* WHAT YOU NEED TO DO:
Filter the listing below, keeping every line that holds "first".

* RECORDED DATA:
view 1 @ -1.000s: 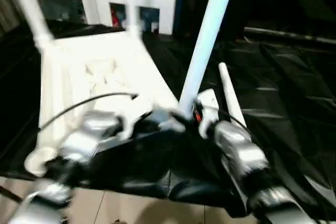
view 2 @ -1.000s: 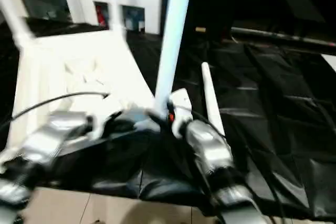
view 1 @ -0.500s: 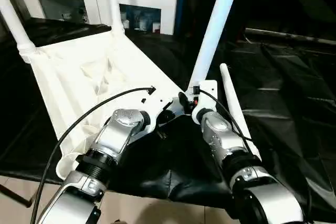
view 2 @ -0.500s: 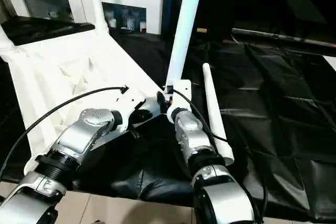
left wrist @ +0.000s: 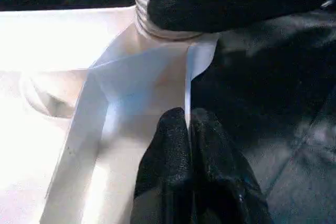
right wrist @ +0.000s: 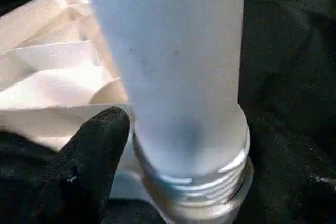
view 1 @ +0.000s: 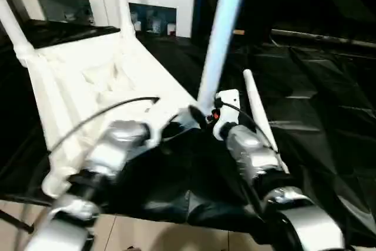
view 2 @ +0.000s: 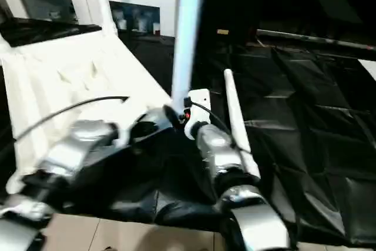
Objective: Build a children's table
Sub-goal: Rotate leg to tighten
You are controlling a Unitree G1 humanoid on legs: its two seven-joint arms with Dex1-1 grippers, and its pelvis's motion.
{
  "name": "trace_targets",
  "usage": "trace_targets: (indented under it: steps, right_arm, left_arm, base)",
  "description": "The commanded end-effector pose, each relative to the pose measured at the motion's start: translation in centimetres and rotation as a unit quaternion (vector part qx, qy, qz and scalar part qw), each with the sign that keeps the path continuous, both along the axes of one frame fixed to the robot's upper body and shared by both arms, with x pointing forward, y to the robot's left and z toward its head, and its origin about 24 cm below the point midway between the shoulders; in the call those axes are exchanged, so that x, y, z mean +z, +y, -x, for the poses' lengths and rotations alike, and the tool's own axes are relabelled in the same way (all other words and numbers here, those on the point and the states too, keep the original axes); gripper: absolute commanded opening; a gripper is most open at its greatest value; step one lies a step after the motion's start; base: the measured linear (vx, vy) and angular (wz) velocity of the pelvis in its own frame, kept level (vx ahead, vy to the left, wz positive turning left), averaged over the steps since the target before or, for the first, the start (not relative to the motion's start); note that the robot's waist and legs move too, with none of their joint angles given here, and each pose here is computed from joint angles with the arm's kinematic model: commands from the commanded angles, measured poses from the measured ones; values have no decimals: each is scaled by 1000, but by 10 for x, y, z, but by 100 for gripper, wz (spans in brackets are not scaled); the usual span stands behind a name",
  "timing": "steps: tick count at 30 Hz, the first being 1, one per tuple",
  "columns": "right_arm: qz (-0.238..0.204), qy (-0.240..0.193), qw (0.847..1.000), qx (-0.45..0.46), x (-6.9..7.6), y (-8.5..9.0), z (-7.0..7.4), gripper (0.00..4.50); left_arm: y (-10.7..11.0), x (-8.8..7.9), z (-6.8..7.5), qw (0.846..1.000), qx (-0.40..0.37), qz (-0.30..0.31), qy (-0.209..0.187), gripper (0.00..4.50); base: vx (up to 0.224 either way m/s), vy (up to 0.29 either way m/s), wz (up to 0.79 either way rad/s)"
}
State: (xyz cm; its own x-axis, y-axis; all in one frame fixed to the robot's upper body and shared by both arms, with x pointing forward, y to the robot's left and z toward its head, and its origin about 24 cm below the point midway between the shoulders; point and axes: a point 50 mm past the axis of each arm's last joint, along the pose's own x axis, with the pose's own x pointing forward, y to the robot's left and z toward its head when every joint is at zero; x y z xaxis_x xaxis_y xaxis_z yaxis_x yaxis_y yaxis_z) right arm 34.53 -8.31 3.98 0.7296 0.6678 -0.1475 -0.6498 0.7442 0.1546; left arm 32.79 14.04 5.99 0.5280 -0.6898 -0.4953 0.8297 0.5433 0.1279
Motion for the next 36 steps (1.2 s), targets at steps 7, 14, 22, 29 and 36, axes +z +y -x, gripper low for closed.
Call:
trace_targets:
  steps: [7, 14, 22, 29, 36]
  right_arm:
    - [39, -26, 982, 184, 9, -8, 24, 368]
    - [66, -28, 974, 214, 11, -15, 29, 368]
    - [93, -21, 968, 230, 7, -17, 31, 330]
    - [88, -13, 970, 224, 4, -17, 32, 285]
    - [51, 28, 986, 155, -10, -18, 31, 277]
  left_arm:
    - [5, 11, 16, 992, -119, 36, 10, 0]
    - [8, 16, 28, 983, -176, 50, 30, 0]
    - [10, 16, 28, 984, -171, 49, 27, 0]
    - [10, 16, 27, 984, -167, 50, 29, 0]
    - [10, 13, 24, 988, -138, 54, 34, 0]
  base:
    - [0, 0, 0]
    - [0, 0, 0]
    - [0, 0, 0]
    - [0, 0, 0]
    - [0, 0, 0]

* SOLVED PROBLEM:
  "description": "The commanded end-effector pose, each relative to the pose measured at the motion's start: translation in centimetres and rotation as a unit quaternion (vector part qx, qy, qz and scalar part qw), each with the sign that keeps the path continuous, both along the axes of one frame fixed to the robot's upper body and shared by both arms, with x pointing forward, y to the robot's left and z toward its head, and its origin about 24 cm below the point midway between the shoulders; in the call those axes are exchanged, so that x, y, z mean +z, +y, -x, for the poses' lengths and rotations alike, and the tool's own axes are relabelled in the same way (all other words and numbers here, those on the point and the states too, keep the original axes); gripper: absolute commanded opening; a gripper is most open at its greatest value; step one lies a step after the motion's start; base: the measured linear (vx, vy) and angular (wz) velocity of the pelvis in its own frame, kept level (vx ahead, vy to the left, wz positive turning left), averaged over the steps since the target before or, for the first, the start (not relative to the motion's start); note that the robot's waist and legs move too, with none of their joint angles given here, and each pose here is computed from joint angles with the arm's kinematic model: commands from the commanded angles, measured poses from the measured ones; values have no decimals: each is scaled by 1000, but by 10 for x, y, z, but by 100 for gripper, wz (spans in brackets are not scaled); the usual span stands behind a name",
  "timing": "steps: tick count at 30 Hz, the first being 1, one per tuple",

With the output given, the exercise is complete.